● **Given information**
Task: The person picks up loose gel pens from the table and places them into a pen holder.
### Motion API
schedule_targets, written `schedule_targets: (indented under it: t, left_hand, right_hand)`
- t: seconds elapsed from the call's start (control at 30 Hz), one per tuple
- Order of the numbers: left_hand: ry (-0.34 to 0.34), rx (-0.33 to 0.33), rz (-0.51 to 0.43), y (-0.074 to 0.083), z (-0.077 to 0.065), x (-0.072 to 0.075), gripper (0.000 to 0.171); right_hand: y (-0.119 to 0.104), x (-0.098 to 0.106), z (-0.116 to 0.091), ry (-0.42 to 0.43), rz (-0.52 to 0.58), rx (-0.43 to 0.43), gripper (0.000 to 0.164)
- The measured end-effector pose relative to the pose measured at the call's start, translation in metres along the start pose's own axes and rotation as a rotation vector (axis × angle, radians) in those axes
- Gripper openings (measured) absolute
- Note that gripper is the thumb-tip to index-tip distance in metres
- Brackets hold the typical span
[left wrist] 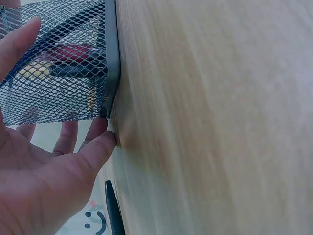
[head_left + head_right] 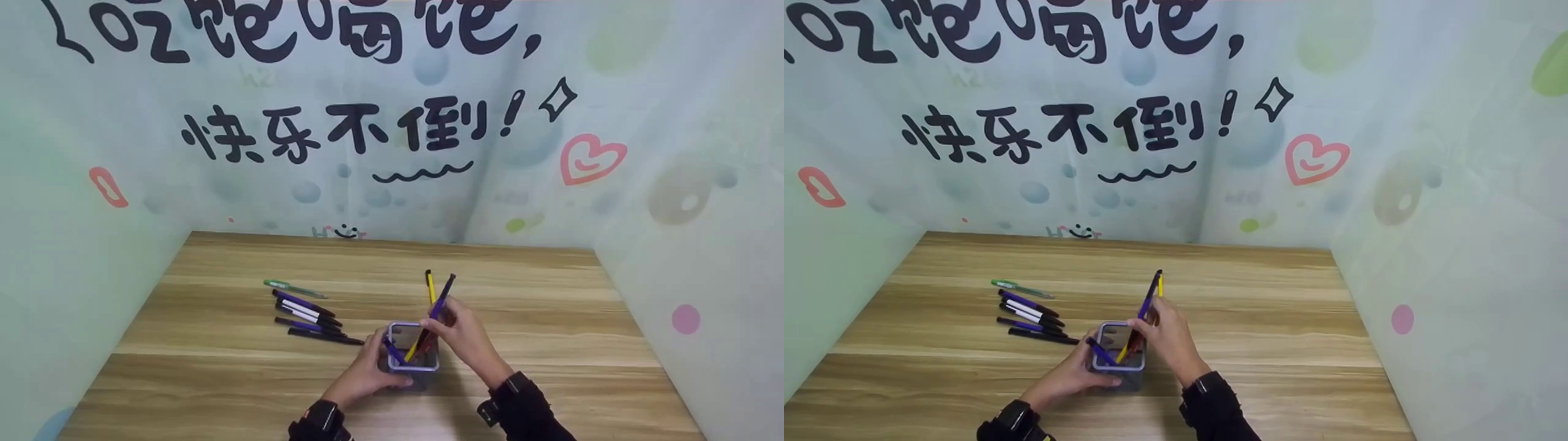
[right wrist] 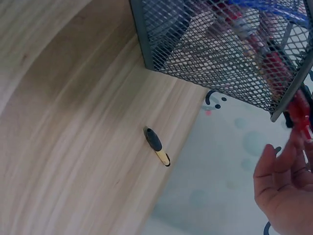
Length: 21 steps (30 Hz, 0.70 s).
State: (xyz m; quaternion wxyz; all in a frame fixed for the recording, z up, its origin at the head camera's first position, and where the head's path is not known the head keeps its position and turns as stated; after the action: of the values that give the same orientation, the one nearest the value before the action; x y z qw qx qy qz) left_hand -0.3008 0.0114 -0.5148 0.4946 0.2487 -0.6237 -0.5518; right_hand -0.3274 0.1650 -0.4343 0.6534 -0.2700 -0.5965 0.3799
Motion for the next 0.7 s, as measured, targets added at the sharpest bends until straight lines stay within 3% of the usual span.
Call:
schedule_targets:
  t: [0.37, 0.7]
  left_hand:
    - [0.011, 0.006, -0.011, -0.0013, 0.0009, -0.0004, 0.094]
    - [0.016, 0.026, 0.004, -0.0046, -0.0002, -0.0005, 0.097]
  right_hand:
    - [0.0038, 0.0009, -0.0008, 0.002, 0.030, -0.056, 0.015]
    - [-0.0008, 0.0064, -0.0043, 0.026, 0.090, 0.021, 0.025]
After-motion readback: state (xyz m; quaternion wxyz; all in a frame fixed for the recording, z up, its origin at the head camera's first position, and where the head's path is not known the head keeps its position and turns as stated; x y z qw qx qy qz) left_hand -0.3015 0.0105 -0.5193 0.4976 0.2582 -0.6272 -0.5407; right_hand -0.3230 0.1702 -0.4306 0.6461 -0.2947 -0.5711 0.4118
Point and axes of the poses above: each hand's wrist, its own z-axis towards the middle knuckle, its own x-axis out of the back of the hand, y = z × x, the point moved 9 cm from there along z, towards the middle knuckle, and after that the axes turned 6 degrees about -x, right-handed, at the moved point
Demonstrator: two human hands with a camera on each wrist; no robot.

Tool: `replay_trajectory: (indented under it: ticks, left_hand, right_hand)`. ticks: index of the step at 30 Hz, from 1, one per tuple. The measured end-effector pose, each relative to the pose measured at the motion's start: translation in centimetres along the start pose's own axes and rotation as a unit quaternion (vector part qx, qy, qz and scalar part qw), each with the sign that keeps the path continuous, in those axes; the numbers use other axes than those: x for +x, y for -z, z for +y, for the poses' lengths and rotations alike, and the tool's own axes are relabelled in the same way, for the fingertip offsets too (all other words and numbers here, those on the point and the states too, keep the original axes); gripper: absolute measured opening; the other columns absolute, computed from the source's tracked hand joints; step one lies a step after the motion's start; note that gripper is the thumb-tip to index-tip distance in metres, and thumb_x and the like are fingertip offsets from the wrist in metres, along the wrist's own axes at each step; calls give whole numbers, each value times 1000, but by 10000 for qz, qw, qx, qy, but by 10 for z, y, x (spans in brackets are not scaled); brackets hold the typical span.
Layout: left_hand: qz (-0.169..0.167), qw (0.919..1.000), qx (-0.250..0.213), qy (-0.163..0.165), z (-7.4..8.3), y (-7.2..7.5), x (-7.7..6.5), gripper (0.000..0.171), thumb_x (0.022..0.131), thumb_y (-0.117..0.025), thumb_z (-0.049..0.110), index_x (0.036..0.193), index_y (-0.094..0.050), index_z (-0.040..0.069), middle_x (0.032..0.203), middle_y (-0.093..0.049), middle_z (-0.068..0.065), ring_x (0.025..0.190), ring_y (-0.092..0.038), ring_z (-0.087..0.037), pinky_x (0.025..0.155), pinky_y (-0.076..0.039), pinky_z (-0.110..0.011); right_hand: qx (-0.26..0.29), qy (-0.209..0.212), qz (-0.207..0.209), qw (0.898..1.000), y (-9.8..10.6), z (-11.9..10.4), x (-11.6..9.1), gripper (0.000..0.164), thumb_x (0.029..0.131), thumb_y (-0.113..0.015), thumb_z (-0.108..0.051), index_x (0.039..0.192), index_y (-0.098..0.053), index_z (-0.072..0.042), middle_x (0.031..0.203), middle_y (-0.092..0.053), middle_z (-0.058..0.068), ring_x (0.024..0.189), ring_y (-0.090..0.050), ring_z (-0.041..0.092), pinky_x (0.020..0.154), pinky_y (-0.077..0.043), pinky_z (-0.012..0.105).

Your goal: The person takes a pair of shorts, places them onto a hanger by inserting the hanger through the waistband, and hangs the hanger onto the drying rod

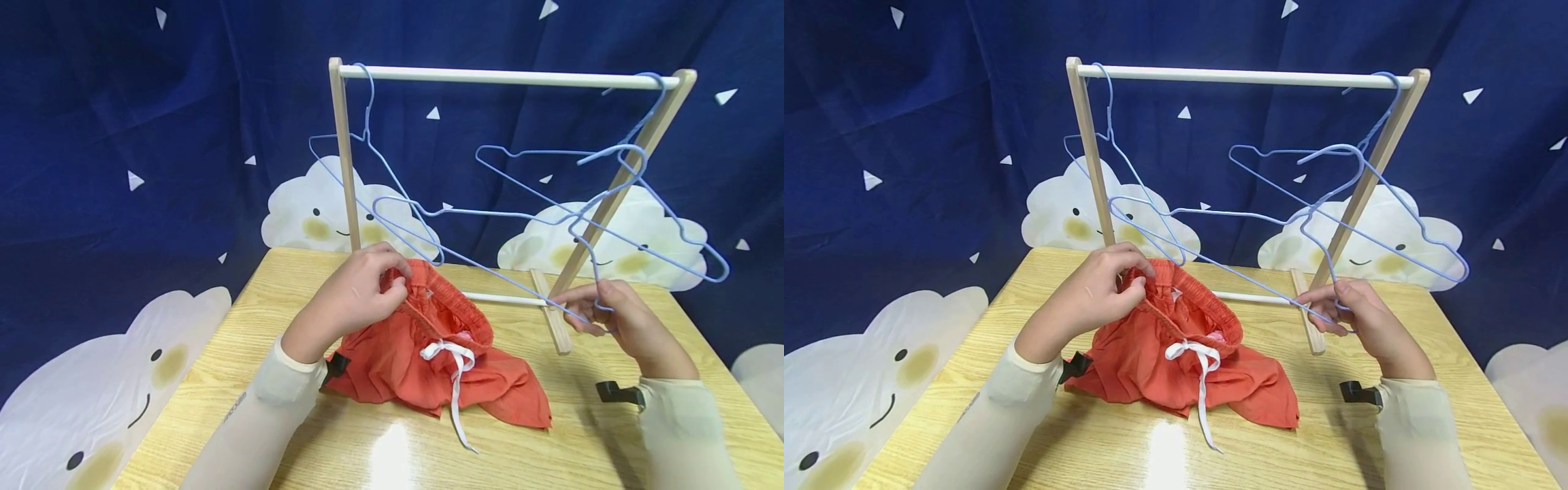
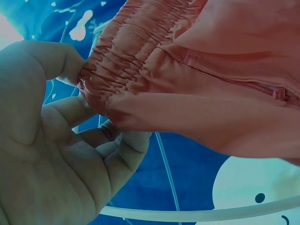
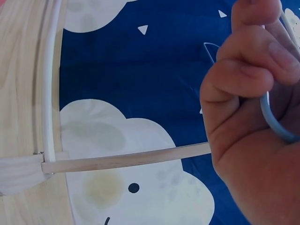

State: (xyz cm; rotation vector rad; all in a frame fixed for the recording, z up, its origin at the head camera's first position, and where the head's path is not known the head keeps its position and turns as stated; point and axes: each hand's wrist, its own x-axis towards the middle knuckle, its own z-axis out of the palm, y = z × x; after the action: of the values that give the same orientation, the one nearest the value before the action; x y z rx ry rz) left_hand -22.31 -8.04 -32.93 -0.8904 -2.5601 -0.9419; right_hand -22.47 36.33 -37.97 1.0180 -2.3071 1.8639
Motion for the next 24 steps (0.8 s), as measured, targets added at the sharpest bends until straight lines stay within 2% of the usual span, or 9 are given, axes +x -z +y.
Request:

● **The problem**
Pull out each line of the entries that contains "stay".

● **Response below**
Motion for the next 0.7 s, as measured, targets added at the sharpest bends until straight lines stay within 3% of the usual span.
Motion for the next 24 steps (0.8 s), as measured, targets added at the sharpest bends until straight lines stay within 2% of the usual span, or 9 are given, axes +x -z +y.

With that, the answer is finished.